*What you need to do*
Images should not appear in the copy, yet every line of the listing below must be printed exactly.

*Provided material*
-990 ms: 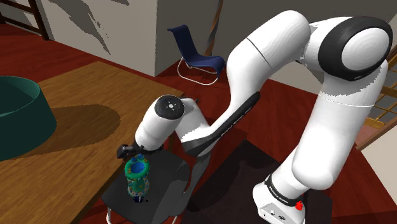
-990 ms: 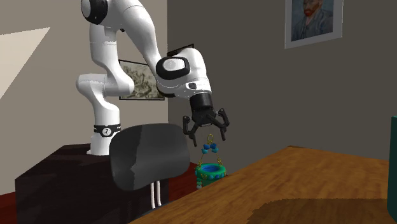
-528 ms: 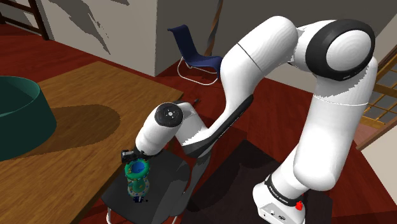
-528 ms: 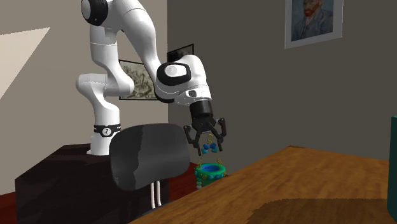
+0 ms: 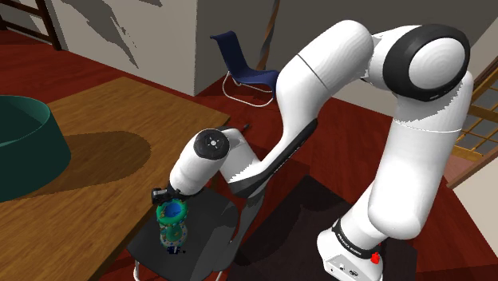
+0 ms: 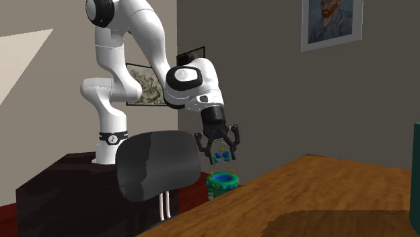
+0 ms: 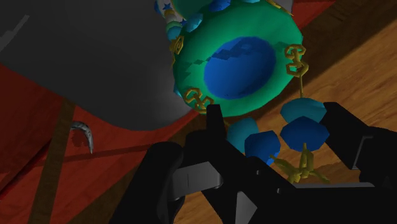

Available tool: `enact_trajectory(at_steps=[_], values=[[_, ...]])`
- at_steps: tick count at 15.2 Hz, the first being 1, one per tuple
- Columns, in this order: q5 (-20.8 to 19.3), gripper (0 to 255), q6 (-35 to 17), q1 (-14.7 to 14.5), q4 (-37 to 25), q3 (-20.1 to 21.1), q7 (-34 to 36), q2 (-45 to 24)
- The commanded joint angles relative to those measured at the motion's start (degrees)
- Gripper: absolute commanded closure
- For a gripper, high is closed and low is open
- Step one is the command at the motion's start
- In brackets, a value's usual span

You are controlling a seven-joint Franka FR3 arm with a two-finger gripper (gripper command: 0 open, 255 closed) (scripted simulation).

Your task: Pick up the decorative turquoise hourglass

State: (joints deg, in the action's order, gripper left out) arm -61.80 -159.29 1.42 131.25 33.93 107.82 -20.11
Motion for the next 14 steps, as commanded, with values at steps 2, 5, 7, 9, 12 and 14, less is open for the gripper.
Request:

*Solution to this exercise*
-990 ms: 
-990 ms: 
-528 ms: 
-528 ms: 
+0 ms: 
+0 ms: 
+0 ms: 

Available tool: `enact_trajectory(at_steps=[_], values=[[_, ...]])`
- at_steps: tick count at 15.2 Hz, the first being 1, one per tuple
- Columns, in this order: q5 (-20.8 to 19.3), gripper (0 to 255), q6 (-35 to 17), q1 (-14.7 to 14.5), q4 (-37 to 25), q3 (-20.1 to 21.1), q7 (-34 to 36), q2 (-45 to 24)
- The commanded joint angles relative to those measured at the motion's start (degrees)
- Gripper: absolute commanded closure
- For a gripper, high is closed and low is open
- Step one is the command at the motion's start
- In brackets, a value's usual span

You are controlling a seven-joint Franka FR3 arm with a two-finger gripper (gripper command: 0 open, 255 closed) (scripted simulation).

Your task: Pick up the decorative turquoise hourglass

State: (joints deg, in the action's order, gripper left out) arm -61.80 -159.29 1.42 131.25 33.93 107.82 -20.11
Motion for the next 14 steps, as commanded, with values at steps 2, 5, 7, 9, 12 and 14, less is open for the gripper.
Request:

That completes the answer, and no more is expected.